CapricornLessons from a three-year old (Capricorn, buddy’s kid)? There is a fine line between what’s real, what’s imagined, and what goes in a child’s brain. The Capricorn brain, at that. I had the kid a couple of hours, always good bait, just, he doesn’t always comply. Looking at the woman behind the counter at the store, I was thinking, “OK kid, turn up that smile. Impress her.” Kid stammered a few words, looked at me, as if he was frozen in fear, and then hid behind my leg. Nearly pulled my shorts down, tight grip, that one.

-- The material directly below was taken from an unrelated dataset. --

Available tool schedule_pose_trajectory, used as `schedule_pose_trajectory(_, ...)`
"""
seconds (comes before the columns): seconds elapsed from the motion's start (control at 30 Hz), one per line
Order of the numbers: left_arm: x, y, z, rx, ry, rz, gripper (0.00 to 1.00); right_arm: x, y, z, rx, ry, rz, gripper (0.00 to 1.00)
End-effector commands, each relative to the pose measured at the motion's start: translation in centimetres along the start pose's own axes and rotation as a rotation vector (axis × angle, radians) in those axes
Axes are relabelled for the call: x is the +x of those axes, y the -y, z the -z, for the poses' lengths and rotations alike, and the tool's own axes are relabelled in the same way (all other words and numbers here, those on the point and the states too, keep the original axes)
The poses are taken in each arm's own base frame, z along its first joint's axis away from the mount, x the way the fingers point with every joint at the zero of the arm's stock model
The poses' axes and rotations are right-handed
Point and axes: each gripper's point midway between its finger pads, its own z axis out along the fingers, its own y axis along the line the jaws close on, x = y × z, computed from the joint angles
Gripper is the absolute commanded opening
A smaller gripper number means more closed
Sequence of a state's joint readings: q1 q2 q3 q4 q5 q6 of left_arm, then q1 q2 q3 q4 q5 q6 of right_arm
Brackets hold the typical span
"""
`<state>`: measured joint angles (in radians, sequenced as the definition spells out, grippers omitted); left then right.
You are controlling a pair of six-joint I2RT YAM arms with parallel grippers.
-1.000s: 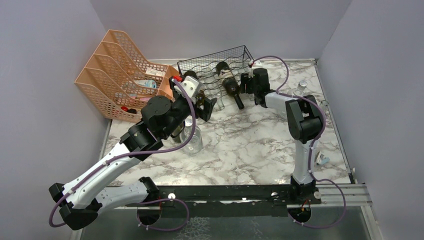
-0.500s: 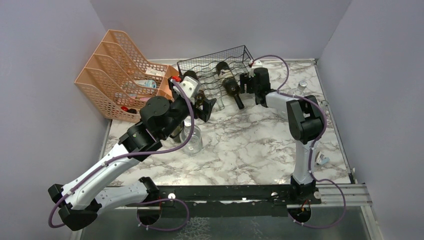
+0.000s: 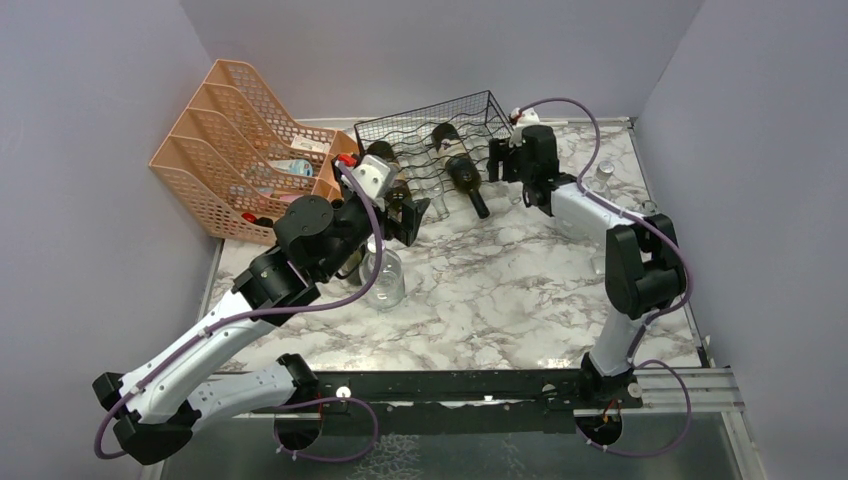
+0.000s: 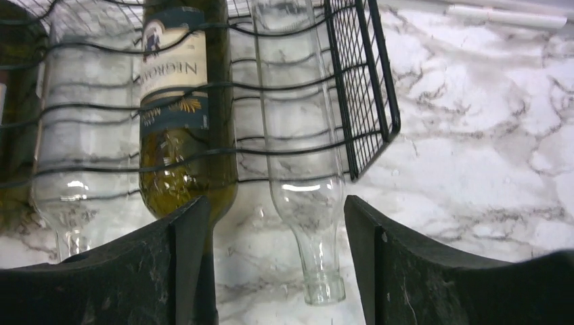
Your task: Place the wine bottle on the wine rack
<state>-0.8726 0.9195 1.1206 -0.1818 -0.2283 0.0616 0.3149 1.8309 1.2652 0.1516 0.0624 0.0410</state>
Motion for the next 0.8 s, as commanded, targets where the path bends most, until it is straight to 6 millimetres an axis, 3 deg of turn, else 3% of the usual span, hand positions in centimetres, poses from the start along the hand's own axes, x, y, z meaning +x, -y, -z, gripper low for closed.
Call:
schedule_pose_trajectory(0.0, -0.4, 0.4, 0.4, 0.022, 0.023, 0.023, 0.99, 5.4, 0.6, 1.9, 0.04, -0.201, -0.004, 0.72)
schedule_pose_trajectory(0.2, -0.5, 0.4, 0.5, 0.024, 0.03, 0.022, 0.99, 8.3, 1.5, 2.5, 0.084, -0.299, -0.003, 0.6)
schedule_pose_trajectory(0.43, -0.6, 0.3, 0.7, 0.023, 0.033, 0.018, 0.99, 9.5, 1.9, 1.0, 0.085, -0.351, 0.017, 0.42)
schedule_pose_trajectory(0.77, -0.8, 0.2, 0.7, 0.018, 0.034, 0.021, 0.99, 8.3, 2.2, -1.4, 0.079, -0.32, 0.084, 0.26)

However, moments later, on their playground, that kid was “On fire!” He lit out and was racing up and down the structures, easily crawling to a space that is three times his height, maybe even taller than that. No fear. But a blonde lady in front him? Frozen. I’m sure I had similar fear, only I was much older. There are times when we all freeze up. What I learned from that Capricorn kid? The freeze comes at the worst time, or, when I expected him to be a super-cute? My expectations — what I expected out of the Capricorn was unrealistic. “OK, kid, want to impress this person, so be cute. Now.” Yeah, doesn’t work like that. Careful with what we expect others to do for us.

Aquarius

AquariusNo one ever seems to read the horoscopes that come out on holidays like this. Frankly, I’d agree, as I would be too busy with Fourth of July parties, celebrations, BBQ, and fireworks. Merely distractions, but then, we all need so distractions. There is a summer “downturn” in my business, and that is clearly seasonal. The astrology business is a tad strange like, dependent on seasons and patterns in the shift of the Sun and the Moon — plus the other planets. It’s how it goes. Because I’m used to the seasonal shift, I’ve learned to work in concert with it.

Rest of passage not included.